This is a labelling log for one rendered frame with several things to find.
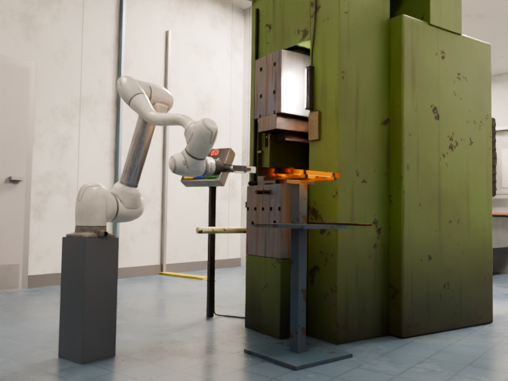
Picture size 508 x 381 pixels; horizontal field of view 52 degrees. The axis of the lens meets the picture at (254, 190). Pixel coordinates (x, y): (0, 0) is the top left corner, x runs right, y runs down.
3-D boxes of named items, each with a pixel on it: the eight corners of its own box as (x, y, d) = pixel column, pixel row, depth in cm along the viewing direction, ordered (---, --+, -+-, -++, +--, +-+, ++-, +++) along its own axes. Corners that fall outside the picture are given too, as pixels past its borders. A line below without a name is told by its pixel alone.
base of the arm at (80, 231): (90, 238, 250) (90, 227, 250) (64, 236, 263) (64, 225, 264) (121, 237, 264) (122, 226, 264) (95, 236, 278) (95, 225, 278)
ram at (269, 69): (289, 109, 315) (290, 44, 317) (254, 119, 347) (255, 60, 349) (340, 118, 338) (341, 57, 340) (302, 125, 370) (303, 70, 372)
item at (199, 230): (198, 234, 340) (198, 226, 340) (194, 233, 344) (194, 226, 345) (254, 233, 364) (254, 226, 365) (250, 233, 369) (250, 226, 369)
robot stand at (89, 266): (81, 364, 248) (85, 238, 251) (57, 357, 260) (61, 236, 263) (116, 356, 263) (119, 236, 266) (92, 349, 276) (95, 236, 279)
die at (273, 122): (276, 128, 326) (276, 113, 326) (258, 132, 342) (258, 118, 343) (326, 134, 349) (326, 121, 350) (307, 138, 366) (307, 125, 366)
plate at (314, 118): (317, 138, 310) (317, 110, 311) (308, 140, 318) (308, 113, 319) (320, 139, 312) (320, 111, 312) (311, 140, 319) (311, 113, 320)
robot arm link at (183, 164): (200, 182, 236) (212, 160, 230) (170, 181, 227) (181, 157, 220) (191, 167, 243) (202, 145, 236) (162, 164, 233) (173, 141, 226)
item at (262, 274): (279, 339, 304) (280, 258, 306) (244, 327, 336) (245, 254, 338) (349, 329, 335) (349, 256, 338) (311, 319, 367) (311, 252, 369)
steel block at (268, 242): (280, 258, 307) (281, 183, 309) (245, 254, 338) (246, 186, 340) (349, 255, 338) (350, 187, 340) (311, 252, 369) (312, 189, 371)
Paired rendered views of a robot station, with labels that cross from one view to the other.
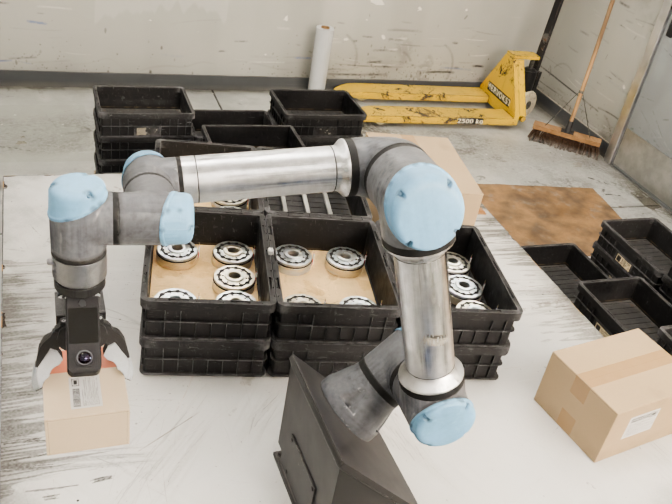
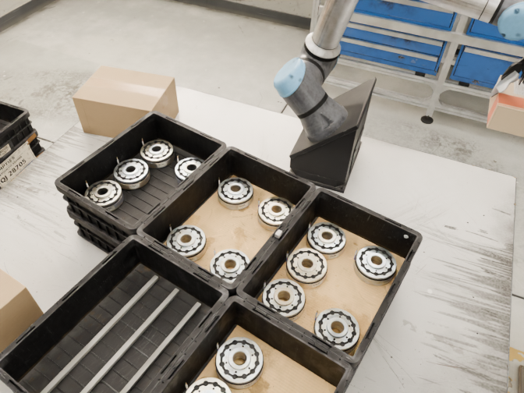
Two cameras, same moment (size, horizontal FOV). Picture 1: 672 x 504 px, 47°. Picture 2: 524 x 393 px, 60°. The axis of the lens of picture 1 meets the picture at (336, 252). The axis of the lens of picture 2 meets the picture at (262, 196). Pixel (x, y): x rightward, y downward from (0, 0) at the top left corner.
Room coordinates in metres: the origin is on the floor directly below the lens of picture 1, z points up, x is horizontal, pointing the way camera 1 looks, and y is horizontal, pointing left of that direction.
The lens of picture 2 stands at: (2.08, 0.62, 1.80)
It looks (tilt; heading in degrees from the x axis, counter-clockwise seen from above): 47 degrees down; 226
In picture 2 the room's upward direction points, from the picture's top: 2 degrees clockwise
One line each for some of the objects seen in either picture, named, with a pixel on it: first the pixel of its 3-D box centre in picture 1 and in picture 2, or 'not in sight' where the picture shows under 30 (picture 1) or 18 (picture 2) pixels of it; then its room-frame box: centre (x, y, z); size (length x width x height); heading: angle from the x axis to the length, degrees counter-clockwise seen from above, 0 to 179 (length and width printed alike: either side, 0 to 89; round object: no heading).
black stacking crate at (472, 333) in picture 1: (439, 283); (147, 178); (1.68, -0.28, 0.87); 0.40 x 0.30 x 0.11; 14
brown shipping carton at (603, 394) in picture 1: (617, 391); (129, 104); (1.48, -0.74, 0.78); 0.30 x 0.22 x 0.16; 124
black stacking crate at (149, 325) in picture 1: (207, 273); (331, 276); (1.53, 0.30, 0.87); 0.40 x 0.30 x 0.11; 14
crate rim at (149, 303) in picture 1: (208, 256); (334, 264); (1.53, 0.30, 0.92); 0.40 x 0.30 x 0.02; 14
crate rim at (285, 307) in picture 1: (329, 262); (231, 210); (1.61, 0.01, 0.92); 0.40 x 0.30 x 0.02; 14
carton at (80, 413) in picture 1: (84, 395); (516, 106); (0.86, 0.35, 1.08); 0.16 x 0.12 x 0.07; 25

Try it: Find the lines above that contain the string "rendered" and answer with how many there are, nothing else.

Solution for this exercise: 2